1995 – OxyContin marketed as safe
1995 – OxyContin, a more powerful and longer acting form of oxycodone, is introduced and aggressively marketed as safe by Purdue Pharma.
2007 – U.S. government files criminal charges against Purdue Pharma
2007 – The U.S. government files criminal charges against Purdue Pharma for marketing OcyContin as a safer and less addictive alternative to other opioids.
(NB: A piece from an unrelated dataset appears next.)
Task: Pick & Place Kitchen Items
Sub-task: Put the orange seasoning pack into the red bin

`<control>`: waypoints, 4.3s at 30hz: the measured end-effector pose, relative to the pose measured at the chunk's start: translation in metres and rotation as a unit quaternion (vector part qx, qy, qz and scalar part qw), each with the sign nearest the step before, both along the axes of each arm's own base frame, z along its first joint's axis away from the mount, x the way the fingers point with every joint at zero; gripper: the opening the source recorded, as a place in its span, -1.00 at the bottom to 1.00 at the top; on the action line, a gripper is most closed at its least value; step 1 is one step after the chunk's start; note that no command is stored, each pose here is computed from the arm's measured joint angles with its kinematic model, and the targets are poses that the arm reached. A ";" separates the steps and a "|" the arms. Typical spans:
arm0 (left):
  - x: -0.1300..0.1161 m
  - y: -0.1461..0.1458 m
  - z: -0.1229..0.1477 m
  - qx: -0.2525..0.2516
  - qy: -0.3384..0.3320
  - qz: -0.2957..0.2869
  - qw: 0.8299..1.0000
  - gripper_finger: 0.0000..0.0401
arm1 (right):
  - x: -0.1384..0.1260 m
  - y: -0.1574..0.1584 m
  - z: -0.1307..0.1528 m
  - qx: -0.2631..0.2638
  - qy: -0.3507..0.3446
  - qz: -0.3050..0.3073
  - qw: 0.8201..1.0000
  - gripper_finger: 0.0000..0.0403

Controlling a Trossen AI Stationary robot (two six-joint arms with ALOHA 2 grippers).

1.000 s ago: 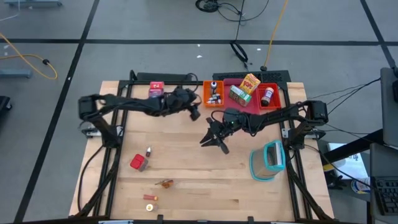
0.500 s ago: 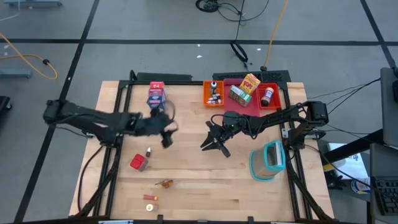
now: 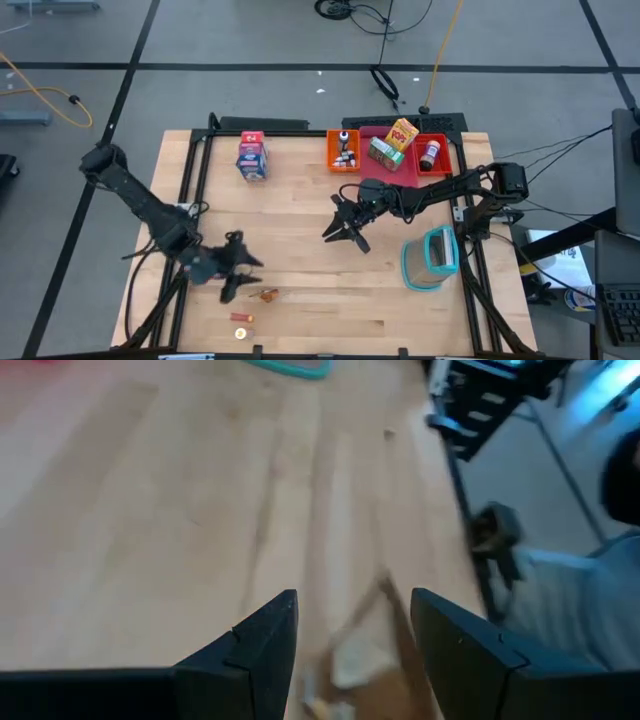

The company and a handful of executives plead guilty, and agree to pay $634.5 million in fines.
2010 – New form of OxyContin approved
2010 – FDA approves a new form of OxyContin that is supposedly non-habit forming. It isn’t.
2015 – U.S. Drug Enforcement Administration makes arrests
2015 – The U.S. Drug Enforcement Administration (DEA) announces that it has arrested 280 people, including 22 doctors and pharmacists, after a 15 month sting operation that focused on healthcare providers who dispensed large amounts of opioids.
2016 – Centers for Disease Control and Prevention (CDC) publishes guidelines
2016 – The Centers for Disease Control and Prevention (CDC) publishes guidelines for prescribing opioids to patients with chronic pain. Recommendations include prescribing over the counter pain relievers like acetaminophen. Individuals who had previously managed their pain through an opioid prescription were now forced to find alternative methods of treatment, as many doctors would no longer prescribe them.
2017 – President Trump declares national public health emergency
2017 – President Trump declares a national public health emergency to combat the opioid crisis, but fails to specify exactly how he plans to deal with the situation.